Creating Promo Codes and Discounts
Promo codes drive new customers in and repeat orders back. Used well, they lift sales without eating margin. Used poorly, they train customers to wait for the next coupon.
Promo code basics
A promo code is a short string a customer types at checkout. When valid, the order total drops.
OrderFriendly supports:
- Percent off — 15% off the whole order
- Dollar off — $5 off
- Free item — free side of fries with any burger
- Free delivery — waives the delivery fee
- Buy X get Y — buy two coffees, get a pastry free
Creating a code
- Open Promotions → Promo Codes.
- Click + New Code.
- Fill in:
- Code — short, memorable: WELCOME10, LUNCHRUSH, COMEBACK
- Discount type — percent, dollar, free item, free delivery, BOGO
- Amount or item — 15, 5.00, "Side of Fries", and so on
- Minimum order — optional, e.g. only on orders over $25
- Valid from / to — start and end date
- Use limit per customer — usually 1
- Total use limit — optional cap (first 500 customers only)
- Save.
The code is live the moment you save (if today is between the start and end dates).
Where customers enter the code
At checkout, under the order summary, there is an Add Promo Code field. Customers type, click Apply, and the discount appears.
Sharing the code
- Email blast — open Promotions → Email Customers, paste the code into the message.
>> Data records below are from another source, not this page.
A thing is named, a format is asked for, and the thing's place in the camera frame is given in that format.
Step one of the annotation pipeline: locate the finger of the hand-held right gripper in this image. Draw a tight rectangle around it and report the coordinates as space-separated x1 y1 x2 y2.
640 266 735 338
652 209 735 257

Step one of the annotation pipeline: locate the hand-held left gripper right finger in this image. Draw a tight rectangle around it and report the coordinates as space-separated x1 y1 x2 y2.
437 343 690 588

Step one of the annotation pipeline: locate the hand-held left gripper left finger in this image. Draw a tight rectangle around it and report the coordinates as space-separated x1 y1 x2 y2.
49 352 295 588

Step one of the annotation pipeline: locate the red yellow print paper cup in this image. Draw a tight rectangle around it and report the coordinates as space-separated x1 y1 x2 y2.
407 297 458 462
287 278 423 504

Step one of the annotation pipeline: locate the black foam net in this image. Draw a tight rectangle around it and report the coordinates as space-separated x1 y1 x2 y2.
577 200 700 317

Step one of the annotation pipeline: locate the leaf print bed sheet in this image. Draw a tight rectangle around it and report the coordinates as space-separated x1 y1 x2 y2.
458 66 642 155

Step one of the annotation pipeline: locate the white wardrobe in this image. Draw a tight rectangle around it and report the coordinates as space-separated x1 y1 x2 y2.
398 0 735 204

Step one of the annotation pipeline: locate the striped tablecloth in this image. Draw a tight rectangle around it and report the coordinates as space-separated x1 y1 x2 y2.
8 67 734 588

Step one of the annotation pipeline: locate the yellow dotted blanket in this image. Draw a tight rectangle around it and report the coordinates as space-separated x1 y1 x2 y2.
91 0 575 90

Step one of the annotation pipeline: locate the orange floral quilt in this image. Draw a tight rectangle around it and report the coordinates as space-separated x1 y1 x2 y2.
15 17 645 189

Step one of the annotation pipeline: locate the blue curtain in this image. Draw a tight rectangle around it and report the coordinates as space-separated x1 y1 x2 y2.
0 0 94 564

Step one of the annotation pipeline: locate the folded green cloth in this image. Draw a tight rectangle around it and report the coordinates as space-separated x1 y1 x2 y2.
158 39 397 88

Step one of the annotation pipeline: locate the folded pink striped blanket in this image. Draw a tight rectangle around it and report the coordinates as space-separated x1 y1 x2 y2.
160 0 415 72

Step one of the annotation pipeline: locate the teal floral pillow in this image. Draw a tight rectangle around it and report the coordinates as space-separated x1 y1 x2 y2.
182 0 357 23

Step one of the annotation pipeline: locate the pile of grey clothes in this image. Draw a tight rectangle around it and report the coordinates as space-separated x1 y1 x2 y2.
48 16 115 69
- Instagram / Facebook post — share a graphic with the code in big text.
- In-bag flyer — print and tuck into a pickup bag: "Use BACK15 for 15% off your next order."
Targeted promo codes
You can restrict a code to:
- New customers only — first order at your shop.
- Returning customers — has ordered before.
- Customers who have not ordered in 30+ days — winback campaigns.
Open the code, click Audience, and pick.
Limit by service type
A code can be delivery only or pickup only.
If margins are tighter on delivery and you want to push pickup, run "PICKUP10 — 10% off any pickup order, this week only."
Buy X get Y
For "buy two coffees, get a free pastry":
- Discount type: Buy X get Y.
- Buy: Coffee, quantity 2.
- Get: Pastry, quantity 1, free.
- Save.
The customer must add both to cart for the discount to apply.
Stacking codes
By default, only one code applies per order. If you want to stack:
- Open the code, toggle Stackable on.
- Pick which other codes it stacks with.
Be careful. Stacking turns a 15% off code plus a free delivery code into a much bigger discount than you expected.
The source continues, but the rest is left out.